*What the exercise asks:* Start at the line that contains "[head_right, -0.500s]". Repeat it and each line after it, exactly, up to and including the final line of the data.

Source data Start Marker

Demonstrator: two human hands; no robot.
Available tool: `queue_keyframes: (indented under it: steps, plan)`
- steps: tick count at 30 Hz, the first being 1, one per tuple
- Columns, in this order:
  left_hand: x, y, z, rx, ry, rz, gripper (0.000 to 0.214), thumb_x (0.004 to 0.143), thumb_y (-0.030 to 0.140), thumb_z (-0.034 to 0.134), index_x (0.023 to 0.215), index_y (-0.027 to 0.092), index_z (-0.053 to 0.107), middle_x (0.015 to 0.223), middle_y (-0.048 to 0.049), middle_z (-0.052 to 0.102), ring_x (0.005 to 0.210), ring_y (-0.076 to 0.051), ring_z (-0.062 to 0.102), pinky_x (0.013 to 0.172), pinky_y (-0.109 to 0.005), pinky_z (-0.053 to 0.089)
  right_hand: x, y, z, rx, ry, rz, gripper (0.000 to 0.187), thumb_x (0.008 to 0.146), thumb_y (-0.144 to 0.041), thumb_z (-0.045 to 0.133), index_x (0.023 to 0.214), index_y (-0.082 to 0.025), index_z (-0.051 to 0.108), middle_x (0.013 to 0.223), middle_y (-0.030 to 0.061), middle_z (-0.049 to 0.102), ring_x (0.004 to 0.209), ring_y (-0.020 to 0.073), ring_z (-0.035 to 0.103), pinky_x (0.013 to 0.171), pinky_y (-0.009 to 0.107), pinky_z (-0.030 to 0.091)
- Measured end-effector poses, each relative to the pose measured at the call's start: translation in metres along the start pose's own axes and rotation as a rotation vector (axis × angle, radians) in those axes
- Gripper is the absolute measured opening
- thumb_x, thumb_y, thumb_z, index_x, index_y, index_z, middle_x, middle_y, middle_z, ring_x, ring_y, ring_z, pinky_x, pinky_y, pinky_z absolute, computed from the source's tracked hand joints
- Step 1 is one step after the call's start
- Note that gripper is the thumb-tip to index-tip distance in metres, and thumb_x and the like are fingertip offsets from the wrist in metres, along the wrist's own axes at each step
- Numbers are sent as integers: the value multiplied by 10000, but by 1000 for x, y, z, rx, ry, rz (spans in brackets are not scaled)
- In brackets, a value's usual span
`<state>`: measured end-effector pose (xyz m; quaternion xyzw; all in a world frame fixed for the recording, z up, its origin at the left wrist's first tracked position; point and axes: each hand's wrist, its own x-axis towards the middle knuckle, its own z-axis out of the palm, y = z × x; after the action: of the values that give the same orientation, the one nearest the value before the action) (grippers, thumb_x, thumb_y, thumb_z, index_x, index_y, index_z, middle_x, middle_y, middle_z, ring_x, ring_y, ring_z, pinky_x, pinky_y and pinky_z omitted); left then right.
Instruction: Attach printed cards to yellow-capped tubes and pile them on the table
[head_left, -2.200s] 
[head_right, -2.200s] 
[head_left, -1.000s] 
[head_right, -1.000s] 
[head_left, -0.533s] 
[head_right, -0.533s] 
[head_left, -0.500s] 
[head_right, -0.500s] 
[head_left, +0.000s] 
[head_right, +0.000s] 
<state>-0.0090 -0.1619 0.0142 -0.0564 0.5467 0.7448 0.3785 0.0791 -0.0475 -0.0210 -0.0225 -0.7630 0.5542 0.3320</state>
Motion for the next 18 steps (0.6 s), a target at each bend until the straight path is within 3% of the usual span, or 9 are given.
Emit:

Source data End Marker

*Response area:*
[head_right, -0.500s] 
[head_left, +0.000s] 
[head_right, +0.000s] 
<state>-0.0090 -0.1619 0.0142 -0.0564 0.5467 0.7448 0.3785 0.0791 -0.0475 -0.0210 -0.0225 -0.7630 0.5542 0.3320</state>
Motion for the next 18 steps (0.6 s), a target at each bend until the straight path is within 3% of the usual span, or 9 are given.
Emit:

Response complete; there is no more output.